On September 4, 2001, he took up duties as Deputy Assistant Secretary for European and Eurasian Affairs at the U.S. State Department. Earlier, he served as U.S. Special Negotiator for Nagorno-Karabakh and Regional Conflicts and the U.S. co-chair of the OSCE Minsk Group of the Organization for Security and Cooperation in Europe.

From 1993 to 1996, he was the director of the American Institute in Taiwan (AIT). He also served as the Principal Deputy Assistant Secretary in the East Asian and Pacific Bureau of the State Department, Deputy Chief of Mission (DCM) at the United States Embassy in Beijing (from 1989 to 1992), Deputy Executive Secretary of the Department of States and Special Assistant to the Deputy Secretary of State.

In his diplomatic career, he has been posted to Moscow, Hong Kong, Beijing, Taipei, and Kuala Lumpur. He speaks Mandarin Chinese.

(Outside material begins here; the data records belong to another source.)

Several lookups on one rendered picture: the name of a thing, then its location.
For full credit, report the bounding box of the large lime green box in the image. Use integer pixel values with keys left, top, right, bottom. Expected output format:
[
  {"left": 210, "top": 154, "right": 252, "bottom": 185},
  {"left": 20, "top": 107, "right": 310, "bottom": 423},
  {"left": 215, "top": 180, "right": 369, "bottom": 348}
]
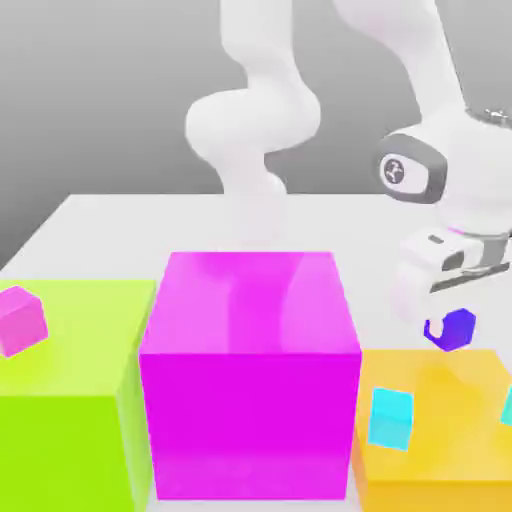
[{"left": 0, "top": 279, "right": 158, "bottom": 512}]

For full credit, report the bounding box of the small pink cube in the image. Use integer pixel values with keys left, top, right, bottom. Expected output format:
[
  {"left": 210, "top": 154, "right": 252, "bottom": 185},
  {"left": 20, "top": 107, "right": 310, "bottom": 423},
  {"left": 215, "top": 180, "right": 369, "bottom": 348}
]
[{"left": 0, "top": 284, "right": 50, "bottom": 359}]

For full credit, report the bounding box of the small cyan cube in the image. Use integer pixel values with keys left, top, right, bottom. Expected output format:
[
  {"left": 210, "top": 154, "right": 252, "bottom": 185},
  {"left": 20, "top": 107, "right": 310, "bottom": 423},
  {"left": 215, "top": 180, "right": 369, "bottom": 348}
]
[
  {"left": 499, "top": 385, "right": 512, "bottom": 428},
  {"left": 367, "top": 386, "right": 416, "bottom": 453}
]

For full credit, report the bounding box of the small blue cube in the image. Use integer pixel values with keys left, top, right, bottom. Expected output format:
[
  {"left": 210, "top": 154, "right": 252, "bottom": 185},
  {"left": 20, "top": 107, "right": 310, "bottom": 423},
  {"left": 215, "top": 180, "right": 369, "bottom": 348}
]
[{"left": 423, "top": 307, "right": 478, "bottom": 354}]

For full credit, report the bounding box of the large orange box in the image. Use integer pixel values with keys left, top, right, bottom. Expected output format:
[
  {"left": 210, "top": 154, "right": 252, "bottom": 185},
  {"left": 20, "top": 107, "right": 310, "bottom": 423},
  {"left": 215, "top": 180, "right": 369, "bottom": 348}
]
[{"left": 350, "top": 348, "right": 512, "bottom": 512}]

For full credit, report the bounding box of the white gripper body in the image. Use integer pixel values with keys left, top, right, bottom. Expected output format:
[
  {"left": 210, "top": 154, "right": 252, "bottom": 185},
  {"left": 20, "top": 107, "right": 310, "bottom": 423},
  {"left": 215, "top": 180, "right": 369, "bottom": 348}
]
[{"left": 393, "top": 259, "right": 512, "bottom": 327}]

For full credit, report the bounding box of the large magenta box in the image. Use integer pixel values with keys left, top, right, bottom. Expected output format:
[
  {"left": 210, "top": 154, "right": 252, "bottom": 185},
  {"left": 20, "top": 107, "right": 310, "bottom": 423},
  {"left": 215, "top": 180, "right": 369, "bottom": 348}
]
[{"left": 137, "top": 250, "right": 364, "bottom": 502}]

On February 21, 2010, three days after North Korea declared it would not abandon its nuclear weapons program, Pascoe, who had just visited Pyongyang, strongly defended international food aid to the country.
"These are human beings that need the food. It's not the political system. This shouldn't be argued in a political way," he told CNN's Christiane Amanpour.

== Personal life ==
Born in 1943, he obtained his Bachelor of Arts from the University of Kansas with three bachelor's degrees in East Asian languages and cultures, international relations, and mathematics and his Master of Arts from Columbia University, focusing on Chinese government affairs and international relations.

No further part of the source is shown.